▶ _Your assignment_
Find every line containing the word "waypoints" in the records below; report only how many there are.

▶

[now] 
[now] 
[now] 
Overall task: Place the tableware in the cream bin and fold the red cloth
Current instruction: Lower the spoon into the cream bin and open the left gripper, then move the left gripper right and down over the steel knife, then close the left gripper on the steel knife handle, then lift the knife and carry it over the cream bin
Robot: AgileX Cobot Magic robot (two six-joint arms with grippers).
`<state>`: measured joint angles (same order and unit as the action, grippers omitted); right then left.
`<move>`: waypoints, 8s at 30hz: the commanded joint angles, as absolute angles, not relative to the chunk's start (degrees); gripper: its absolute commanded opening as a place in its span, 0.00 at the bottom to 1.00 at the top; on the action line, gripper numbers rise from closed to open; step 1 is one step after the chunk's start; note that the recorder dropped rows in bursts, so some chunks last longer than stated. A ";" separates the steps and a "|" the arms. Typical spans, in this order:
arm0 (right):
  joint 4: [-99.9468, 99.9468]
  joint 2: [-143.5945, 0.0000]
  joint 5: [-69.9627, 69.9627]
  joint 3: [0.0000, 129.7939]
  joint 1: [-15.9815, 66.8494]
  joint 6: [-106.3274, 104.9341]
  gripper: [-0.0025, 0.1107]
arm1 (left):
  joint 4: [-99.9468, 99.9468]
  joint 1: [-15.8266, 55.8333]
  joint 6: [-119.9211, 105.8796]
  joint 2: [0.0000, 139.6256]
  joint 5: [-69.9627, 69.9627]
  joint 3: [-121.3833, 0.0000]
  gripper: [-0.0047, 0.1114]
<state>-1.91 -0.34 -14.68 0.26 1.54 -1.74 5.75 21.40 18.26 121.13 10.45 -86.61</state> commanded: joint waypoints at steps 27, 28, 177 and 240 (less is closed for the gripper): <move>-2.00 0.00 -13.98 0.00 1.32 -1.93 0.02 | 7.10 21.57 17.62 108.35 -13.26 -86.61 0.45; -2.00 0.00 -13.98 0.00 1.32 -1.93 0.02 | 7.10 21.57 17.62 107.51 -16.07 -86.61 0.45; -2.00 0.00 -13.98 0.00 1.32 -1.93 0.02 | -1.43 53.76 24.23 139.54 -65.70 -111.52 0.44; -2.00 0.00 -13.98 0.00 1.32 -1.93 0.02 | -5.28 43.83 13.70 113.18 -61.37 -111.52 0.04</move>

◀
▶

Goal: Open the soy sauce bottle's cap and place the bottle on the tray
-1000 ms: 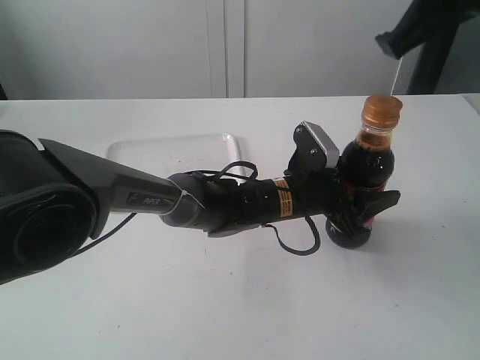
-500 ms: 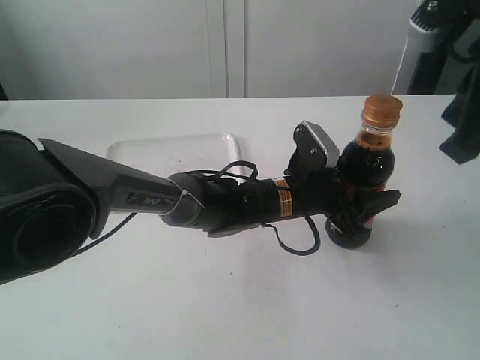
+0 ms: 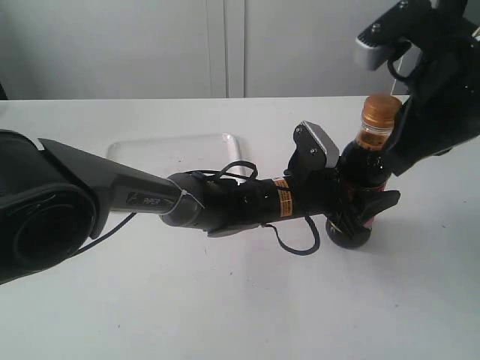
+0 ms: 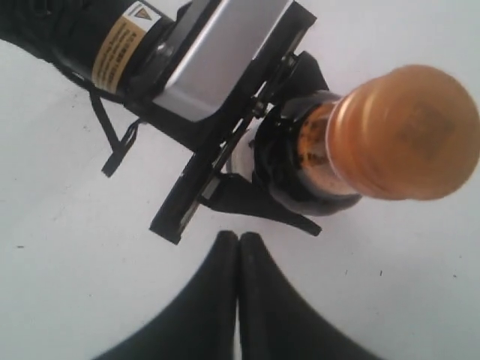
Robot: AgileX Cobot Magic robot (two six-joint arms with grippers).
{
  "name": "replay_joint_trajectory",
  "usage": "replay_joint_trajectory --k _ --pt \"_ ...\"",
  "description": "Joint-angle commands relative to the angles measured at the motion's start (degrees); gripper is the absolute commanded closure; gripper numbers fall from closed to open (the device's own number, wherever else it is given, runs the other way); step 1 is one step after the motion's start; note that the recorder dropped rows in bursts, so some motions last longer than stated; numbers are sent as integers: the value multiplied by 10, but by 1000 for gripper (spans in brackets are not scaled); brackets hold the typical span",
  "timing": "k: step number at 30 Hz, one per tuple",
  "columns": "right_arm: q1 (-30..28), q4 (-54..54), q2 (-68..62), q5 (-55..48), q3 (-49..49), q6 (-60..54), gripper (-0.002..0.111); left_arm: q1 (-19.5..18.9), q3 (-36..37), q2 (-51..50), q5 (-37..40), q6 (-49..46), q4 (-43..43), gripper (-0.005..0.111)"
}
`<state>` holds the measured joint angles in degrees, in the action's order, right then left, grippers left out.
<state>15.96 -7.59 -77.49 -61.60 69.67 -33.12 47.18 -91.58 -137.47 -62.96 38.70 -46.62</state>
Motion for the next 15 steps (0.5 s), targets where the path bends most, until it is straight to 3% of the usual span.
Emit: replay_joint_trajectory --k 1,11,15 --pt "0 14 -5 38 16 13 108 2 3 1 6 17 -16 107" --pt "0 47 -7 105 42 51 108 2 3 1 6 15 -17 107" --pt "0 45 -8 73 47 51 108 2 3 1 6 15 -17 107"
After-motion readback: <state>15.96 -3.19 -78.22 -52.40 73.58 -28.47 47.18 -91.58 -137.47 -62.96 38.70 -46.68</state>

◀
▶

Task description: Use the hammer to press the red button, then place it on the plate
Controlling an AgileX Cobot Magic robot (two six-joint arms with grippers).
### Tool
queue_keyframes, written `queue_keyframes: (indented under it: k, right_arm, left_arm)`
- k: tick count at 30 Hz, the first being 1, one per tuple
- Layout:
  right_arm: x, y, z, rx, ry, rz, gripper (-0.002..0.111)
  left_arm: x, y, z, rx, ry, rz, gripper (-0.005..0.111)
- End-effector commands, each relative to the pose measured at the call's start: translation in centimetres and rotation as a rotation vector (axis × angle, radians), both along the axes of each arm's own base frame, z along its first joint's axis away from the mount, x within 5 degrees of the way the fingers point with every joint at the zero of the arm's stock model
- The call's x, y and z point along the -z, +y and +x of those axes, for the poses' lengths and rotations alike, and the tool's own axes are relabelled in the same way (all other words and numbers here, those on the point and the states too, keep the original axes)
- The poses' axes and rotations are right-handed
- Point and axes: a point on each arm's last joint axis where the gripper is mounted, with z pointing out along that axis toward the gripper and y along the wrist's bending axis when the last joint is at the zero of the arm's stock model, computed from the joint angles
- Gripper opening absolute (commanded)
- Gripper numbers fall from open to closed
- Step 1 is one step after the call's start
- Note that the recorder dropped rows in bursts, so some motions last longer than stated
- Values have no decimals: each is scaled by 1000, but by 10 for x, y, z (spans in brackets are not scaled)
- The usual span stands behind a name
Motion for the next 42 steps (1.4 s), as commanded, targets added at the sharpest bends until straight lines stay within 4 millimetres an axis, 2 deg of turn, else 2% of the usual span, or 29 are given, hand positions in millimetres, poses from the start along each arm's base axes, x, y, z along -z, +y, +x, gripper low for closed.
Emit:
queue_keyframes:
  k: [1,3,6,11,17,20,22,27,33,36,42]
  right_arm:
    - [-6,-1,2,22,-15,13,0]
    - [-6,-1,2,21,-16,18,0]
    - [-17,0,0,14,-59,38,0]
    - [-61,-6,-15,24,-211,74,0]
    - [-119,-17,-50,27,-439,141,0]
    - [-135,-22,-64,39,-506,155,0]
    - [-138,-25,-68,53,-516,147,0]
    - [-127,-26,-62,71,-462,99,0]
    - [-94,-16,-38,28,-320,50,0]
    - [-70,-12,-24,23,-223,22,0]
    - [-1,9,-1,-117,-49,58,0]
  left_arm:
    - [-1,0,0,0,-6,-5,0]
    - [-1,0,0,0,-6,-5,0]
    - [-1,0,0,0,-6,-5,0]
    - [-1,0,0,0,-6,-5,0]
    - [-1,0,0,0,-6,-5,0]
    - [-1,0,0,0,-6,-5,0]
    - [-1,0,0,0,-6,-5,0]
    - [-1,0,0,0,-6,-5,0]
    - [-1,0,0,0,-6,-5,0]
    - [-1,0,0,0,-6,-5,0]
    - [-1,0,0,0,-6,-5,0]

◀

▶ _Output_
2